Il ciclone entra in finanza
P.P.

Mark Carney, governatore della Banca d’Inghilterra, si è preso l’incarico di riflettere sul tema di quanto i cambiamenti climatici siano legati e influiscano sulla stabilità finanziaria. Il 9 di aprile si è infatti tenuta ad Amsterdam la prima International Climate Risk Conference for Supervisorsorganizzata da Londra insieme alla Banca di Francia e a quella Olandese, di fronte a un consesso di 200 banchieri centrali di tutto il mondo e ai vertici delle grandi istituzioni finanziarie.

La questione del riscaldamento globale, ha detto Carney, si basa su due paradossi. Il primo è che i cabiamenti climatici scaricheranno sulle future generazioni un costo che l’attuale classe dirigente non vuole pagare. Il secondo è che anche un passaggio troppo veloce ad un’economia con basse emissioni di Co2 puo danneggiare la stabilità finanziaria.

A dimostrazione di quanto la comunità finanziaria abbia preso sul serio il tema, dopo l’impegno preso dai governi alla Conferenza di Parigi per limitare il riscaldamento globale, i più grandi gestori di fondi d’investimento, Blackrock e Vanguard, si sono mossi per chiedere alle aziende quotatequali erano i loro progetti in merito alla Co2, e altrettanto hanno fatto organizzazioni di investitori e di consulenti finanziari.
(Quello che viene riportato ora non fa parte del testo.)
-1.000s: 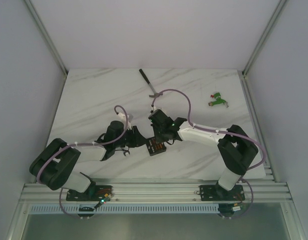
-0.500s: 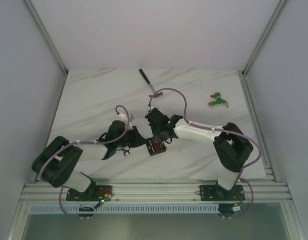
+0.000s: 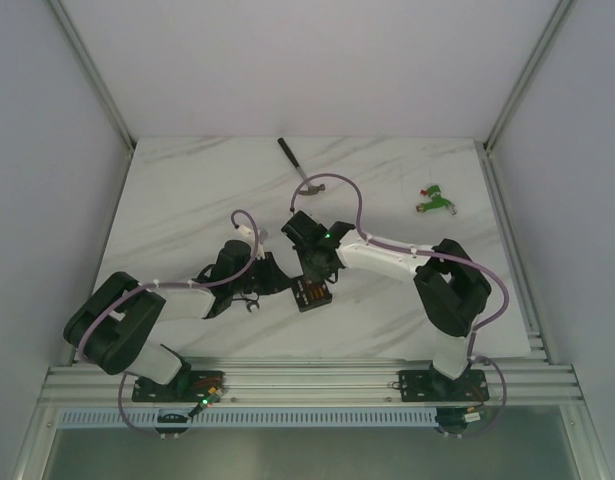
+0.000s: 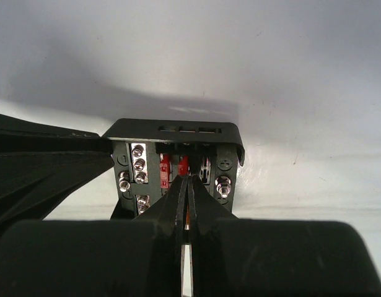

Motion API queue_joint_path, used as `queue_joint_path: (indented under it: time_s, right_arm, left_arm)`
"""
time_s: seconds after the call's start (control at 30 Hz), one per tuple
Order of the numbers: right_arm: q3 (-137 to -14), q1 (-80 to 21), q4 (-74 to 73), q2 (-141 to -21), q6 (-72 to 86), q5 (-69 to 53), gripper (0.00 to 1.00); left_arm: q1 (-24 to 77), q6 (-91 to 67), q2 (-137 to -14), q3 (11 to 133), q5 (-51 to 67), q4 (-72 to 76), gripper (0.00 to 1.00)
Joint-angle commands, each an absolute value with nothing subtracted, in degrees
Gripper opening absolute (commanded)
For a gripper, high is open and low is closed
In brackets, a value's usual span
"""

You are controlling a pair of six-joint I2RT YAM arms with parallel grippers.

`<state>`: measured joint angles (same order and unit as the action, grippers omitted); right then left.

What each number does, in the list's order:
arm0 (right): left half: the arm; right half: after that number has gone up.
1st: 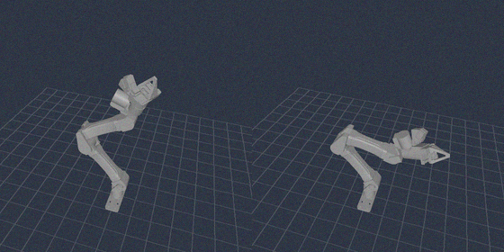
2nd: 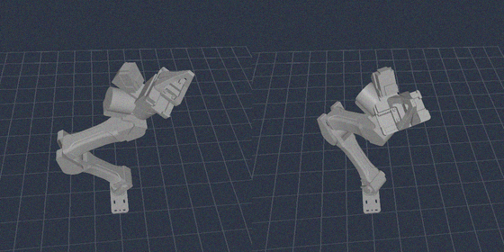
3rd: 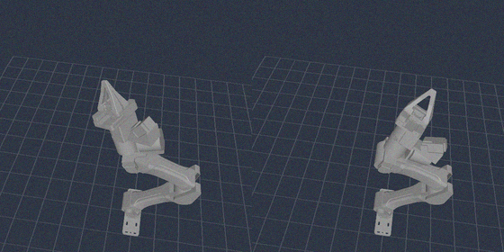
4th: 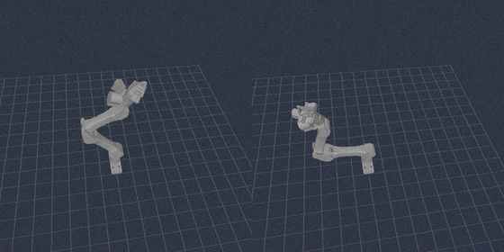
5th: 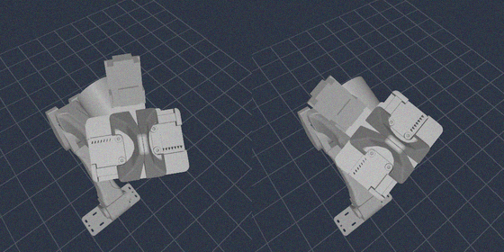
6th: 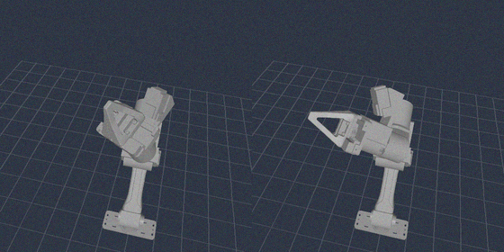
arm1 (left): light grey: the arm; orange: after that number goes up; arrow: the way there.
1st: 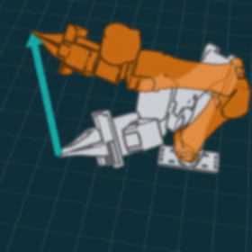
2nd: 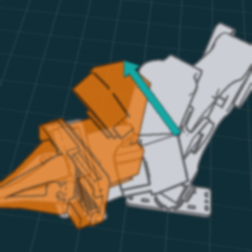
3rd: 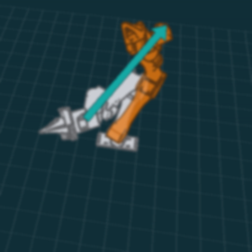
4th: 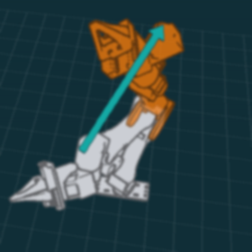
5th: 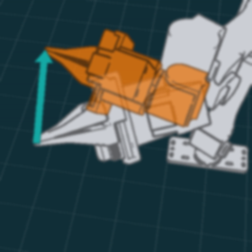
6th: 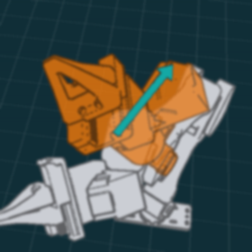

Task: Snap on the fuse box
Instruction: Install the fuse at the fuse box base.

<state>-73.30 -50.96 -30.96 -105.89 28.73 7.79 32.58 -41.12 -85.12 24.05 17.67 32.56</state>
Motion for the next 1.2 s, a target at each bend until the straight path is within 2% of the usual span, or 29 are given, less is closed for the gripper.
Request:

Così la Task Force for Climate-related Disclosures voluta dal Financial stability board ha incominciato a tenere un registro delle pratiche con cui le società gestiscono il rischio legato ai cambiamenti del clima.

Le prime a sentirne l’impatto sui propri bilanci sono state le società di assicurazione. Dal 1980 il numero degli eventi che hanno causato perdite è triplicato: da una media di 10 miliardi di dollari l’anno si è passati a 55 miliardi di dollari l’anno di perdite nell’ultimo decennio, con il 2017 che è stato l’anno peggiore in assoluto, con perdite del settore assicurativo causate da eventi meteorologici per 130 miliardi di dollari. Anche le banche cominciano a tenere conto dei rischi legati al clima come normali rischi finanziari. E la Banca d’Inghilterra ha già da tempo iniziato a considerare i cambiamenti climatici tra i suoi obblighi di vigilanza microprudenziale, inserendo cicloni tropicali e altri disastri legati al tempo negli stress test del settore finanziario.

In un quadro quanto mai in fieri, la buona notizia è che il settore privato ha già cominciato ad allocare il capitale tenendo conto del fattore clima. Fattore che non soltanto comporta una rivoluzione tecnologica, ma anche il bisogno di investire nel lungo termine in infrastrutture a un tasso quattro volte superiore all’attuale.